*** Opening Provided data ***

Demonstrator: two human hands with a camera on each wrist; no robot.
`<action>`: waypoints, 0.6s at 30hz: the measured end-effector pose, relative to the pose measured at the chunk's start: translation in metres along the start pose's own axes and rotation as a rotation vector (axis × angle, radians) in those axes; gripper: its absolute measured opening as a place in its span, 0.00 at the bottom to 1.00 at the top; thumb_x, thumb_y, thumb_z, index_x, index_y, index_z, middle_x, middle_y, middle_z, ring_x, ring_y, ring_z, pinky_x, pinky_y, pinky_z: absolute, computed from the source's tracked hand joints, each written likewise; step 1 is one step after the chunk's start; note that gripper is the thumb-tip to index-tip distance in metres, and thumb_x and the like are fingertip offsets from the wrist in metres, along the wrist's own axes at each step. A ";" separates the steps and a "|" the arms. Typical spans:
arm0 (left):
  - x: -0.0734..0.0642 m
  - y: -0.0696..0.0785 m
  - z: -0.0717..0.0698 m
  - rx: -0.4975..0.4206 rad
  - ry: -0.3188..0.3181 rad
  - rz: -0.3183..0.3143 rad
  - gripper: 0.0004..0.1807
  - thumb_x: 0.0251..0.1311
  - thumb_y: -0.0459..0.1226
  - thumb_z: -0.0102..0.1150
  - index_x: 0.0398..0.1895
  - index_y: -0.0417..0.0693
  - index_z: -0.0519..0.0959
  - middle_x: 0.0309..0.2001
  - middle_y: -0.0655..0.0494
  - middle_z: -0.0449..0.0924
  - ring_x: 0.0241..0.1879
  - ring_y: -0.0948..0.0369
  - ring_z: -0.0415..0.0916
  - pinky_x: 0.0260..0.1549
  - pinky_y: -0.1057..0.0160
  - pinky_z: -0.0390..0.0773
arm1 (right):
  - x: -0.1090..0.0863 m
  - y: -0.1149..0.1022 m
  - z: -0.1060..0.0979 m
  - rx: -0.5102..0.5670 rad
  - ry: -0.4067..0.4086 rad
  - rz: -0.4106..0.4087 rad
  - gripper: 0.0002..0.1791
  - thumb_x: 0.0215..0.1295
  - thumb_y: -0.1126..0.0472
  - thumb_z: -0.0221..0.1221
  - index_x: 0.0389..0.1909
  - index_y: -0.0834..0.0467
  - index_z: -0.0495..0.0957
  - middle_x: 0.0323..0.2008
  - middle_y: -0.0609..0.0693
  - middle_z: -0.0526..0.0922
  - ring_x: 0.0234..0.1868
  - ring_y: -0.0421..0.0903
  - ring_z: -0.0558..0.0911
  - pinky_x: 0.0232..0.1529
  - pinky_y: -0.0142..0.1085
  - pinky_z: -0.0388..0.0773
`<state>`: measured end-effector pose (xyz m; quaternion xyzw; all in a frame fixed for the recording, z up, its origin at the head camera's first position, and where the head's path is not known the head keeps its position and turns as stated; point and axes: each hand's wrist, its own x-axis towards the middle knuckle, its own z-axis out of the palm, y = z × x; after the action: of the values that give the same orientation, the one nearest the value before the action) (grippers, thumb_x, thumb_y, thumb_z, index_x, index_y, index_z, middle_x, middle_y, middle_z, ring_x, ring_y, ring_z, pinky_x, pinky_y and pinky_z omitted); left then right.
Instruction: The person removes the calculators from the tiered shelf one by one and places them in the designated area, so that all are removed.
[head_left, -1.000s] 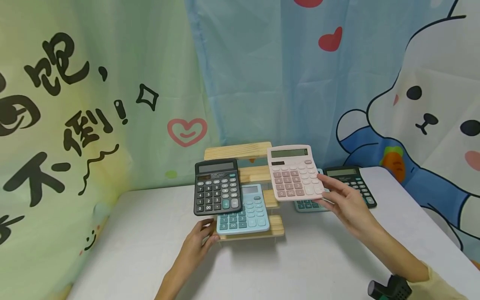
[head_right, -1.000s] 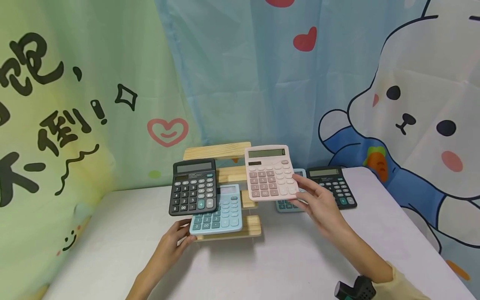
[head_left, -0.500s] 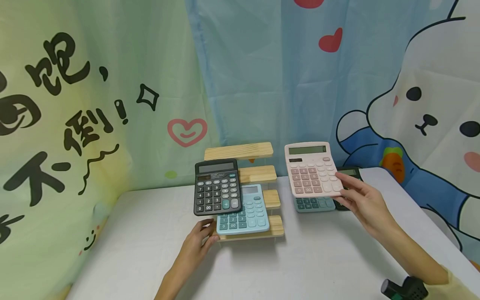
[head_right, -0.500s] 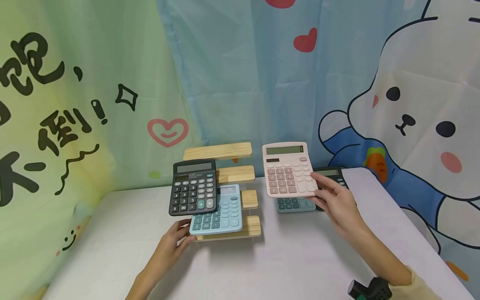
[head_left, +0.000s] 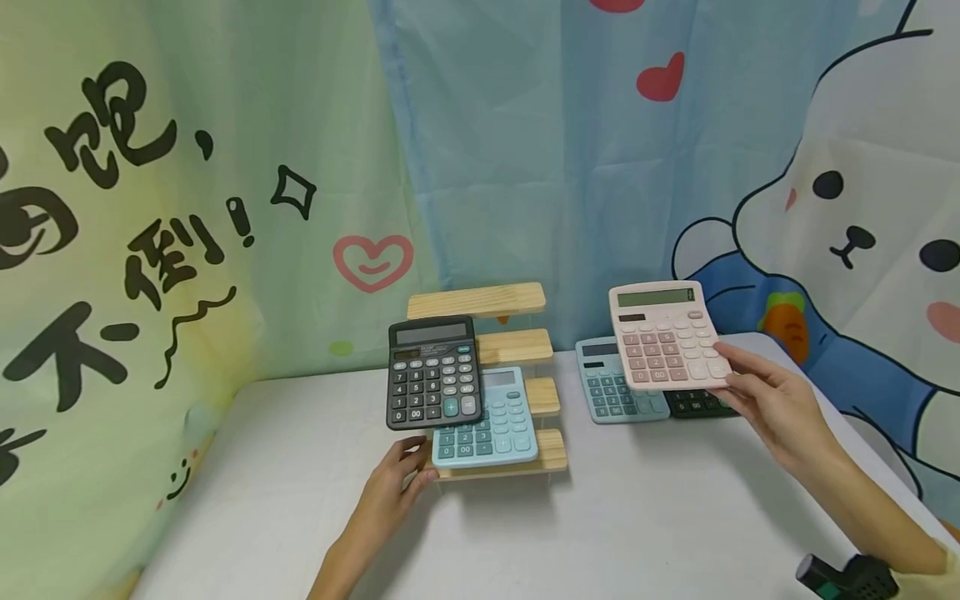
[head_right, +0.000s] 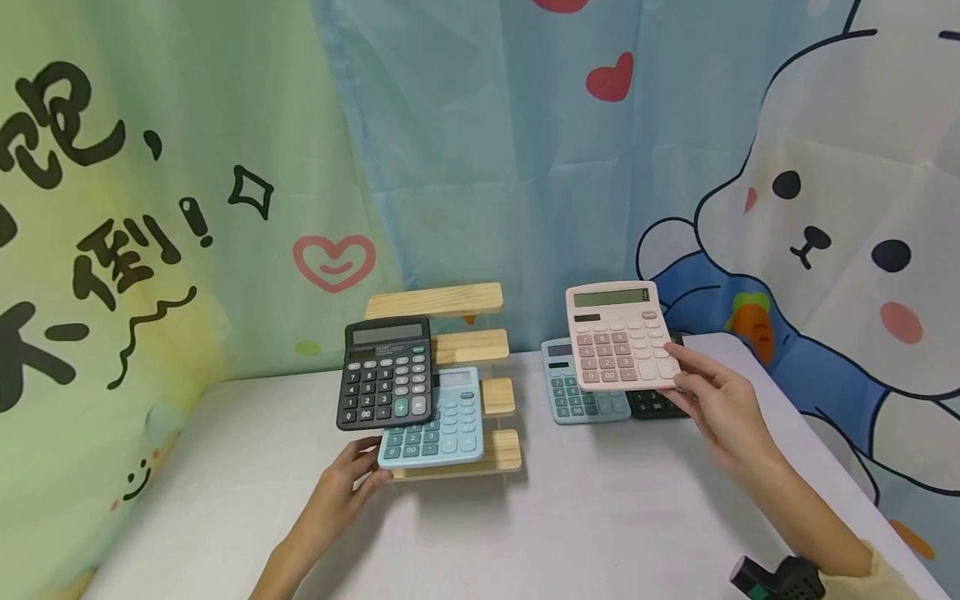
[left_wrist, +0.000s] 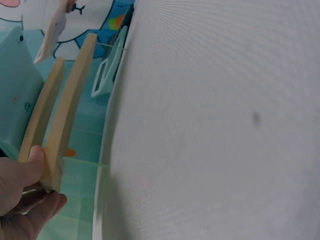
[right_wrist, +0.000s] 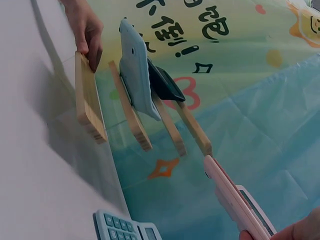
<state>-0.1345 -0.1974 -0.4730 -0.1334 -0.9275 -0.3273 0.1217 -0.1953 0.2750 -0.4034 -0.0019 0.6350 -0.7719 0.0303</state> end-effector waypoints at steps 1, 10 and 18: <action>0.000 0.000 0.000 -0.003 -0.002 -0.001 0.22 0.59 0.39 0.63 0.53 0.34 0.80 0.56 0.42 0.77 0.57 0.46 0.77 0.56 0.48 0.77 | 0.000 -0.001 -0.002 0.008 0.007 0.003 0.34 0.73 0.59 0.53 0.75 0.59 0.51 0.78 0.54 0.40 0.46 0.25 0.82 0.47 0.26 0.81; 0.001 0.001 0.000 0.000 -0.013 -0.013 0.22 0.59 0.39 0.63 0.54 0.34 0.79 0.57 0.42 0.77 0.58 0.46 0.77 0.56 0.49 0.77 | 0.000 -0.003 -0.021 0.079 0.089 0.034 0.28 0.70 0.59 0.57 0.70 0.51 0.65 0.65 0.42 0.66 0.44 0.29 0.84 0.47 0.28 0.81; 0.003 0.000 -0.001 0.010 0.002 0.010 0.22 0.58 0.39 0.63 0.53 0.33 0.79 0.57 0.42 0.77 0.57 0.46 0.77 0.54 0.48 0.78 | 0.005 -0.001 -0.029 0.029 0.133 0.026 0.28 0.74 0.61 0.50 0.73 0.53 0.59 0.76 0.47 0.51 0.42 0.25 0.83 0.43 0.24 0.82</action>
<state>-0.1368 -0.1977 -0.4715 -0.1373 -0.9283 -0.3221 0.1249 -0.2016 0.3036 -0.4087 0.0582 0.6243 -0.7790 -0.0018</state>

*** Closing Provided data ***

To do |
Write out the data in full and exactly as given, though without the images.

Task response |
Demonstrator: two human hands with a camera on each wrist; no robot.
`<action>`: waypoints, 0.6s at 30hz: the measured end-effector pose, relative to the pose measured at the chunk's start: translation in metres along the start pose's own axes and rotation as a rotation vector (axis × angle, radians) in those axes; gripper: its absolute measured opening as a place in its span, 0.00 at the bottom to 1.00 at the top; thumb_x, thumb_y, thumb_z, index_x, index_y, index_z, middle_x, middle_y, middle_z, ring_x, ring_y, ring_z, pinky_x, pinky_y, pinky_z: absolute, computed from the source's tracked hand joints, each written likewise; step 1 is one step after the chunk's start; note that gripper is the thumb-tip to index-tip distance in metres, and thumb_x and the like are fingertip offsets from the wrist in metres, along the wrist's own axes at each step. A ";" separates the steps and a "|" the arms. Typical spans:
arm0 (left):
  - x: -0.0734..0.0642 m
  - y: -0.0696..0.0785 m
  - z: -0.0717..0.0698 m
  - rx: -0.4975..0.4206 rad
  - ry: -0.3188..0.3181 rad
  - rz: -0.3183..0.3143 rad
  - gripper: 0.0004..0.1807
  - thumb_x: 0.0251..0.1311
  - thumb_y: -0.0459..0.1226
  - thumb_z: -0.0102..0.1150
  - index_x: 0.0398..0.1895
  - index_y: -0.0417..0.0693
  - index_z: -0.0519..0.0959
  - middle_x: 0.0309..0.2001
  - middle_y: -0.0655..0.0494
  - middle_z: -0.0449..0.0924
  - ring_x: 0.0241..0.1879
  - ring_y: -0.0948..0.0369
  - ring_z: -0.0415..0.0916
  - pinky_x: 0.0260..0.1549
  - pinky_y: -0.1057..0.0160
  - pinky_z: -0.0390..0.0773
arm1 (right):
  - x: -0.1090..0.0863 m
  - y: -0.1149..0.1022 m
  - z: -0.1060..0.0979 m
  - rx: -0.5102..0.5670 rad
  - ry: -0.4067..0.4086 rad
  - rz: -0.4106..0.4087 rad
  - gripper: 0.0002..0.1791
  - thumb_x: 0.0215..0.1295
  - thumb_y: -0.1126..0.0472
  - thumb_z: -0.0221..0.1221
  - index_x: 0.0389..0.1909
  - index_y: -0.0834..0.0467
  - index_z: -0.0495..0.0957
  - middle_x: 0.0323..0.2008
  - middle_y: -0.0609..0.0693
  - middle_z: -0.0526..0.0922
  - ring_x: 0.0234..0.1868
  - ring_y: -0.0421..0.0903
  - ring_z: -0.0558..0.0911
  - pinky_x: 0.0232..0.1529
  - pinky_y: -0.0142..0.1085
  - pinky_z: -0.0388..0.0773
`<state>`: measured end-effector pose (xyz m; quaternion xyzw; all in a frame fixed for the recording, z up, its origin at the head camera's first position, and where the head's path is not known the head keeps its position and turns as stated; point and axes: each hand's wrist, its own x-axis towards the middle knuckle, its own z-axis out of the palm, y = z × x; after the action: of the values that give the same orientation, the one nearest the value before the action) (grippers, thumb_x, thumb_y, thumb_z, index_x, index_y, index_z, middle_x, middle_y, middle_z, ring_x, ring_y, ring_z, pinky_x, pinky_y and pinky_z omitted); left then right.
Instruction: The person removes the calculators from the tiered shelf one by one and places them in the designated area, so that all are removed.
[head_left, -1.000s] 
[head_right, -1.000s] 
[head_left, -0.500s] 
[head_right, -0.500s] 
[head_left, +0.000s] 
[head_right, +0.000s] 
[left_wrist, +0.000s] 
[right_wrist, +0.000s] 
<state>-0.1345 -0.1974 -0.4730 -0.1334 -0.9275 -0.3273 0.1217 -0.1953 0.2750 -0.4034 -0.0019 0.6350 -0.7719 0.0303</state> end-effector waypoints at steps 1, 10 and 18: <action>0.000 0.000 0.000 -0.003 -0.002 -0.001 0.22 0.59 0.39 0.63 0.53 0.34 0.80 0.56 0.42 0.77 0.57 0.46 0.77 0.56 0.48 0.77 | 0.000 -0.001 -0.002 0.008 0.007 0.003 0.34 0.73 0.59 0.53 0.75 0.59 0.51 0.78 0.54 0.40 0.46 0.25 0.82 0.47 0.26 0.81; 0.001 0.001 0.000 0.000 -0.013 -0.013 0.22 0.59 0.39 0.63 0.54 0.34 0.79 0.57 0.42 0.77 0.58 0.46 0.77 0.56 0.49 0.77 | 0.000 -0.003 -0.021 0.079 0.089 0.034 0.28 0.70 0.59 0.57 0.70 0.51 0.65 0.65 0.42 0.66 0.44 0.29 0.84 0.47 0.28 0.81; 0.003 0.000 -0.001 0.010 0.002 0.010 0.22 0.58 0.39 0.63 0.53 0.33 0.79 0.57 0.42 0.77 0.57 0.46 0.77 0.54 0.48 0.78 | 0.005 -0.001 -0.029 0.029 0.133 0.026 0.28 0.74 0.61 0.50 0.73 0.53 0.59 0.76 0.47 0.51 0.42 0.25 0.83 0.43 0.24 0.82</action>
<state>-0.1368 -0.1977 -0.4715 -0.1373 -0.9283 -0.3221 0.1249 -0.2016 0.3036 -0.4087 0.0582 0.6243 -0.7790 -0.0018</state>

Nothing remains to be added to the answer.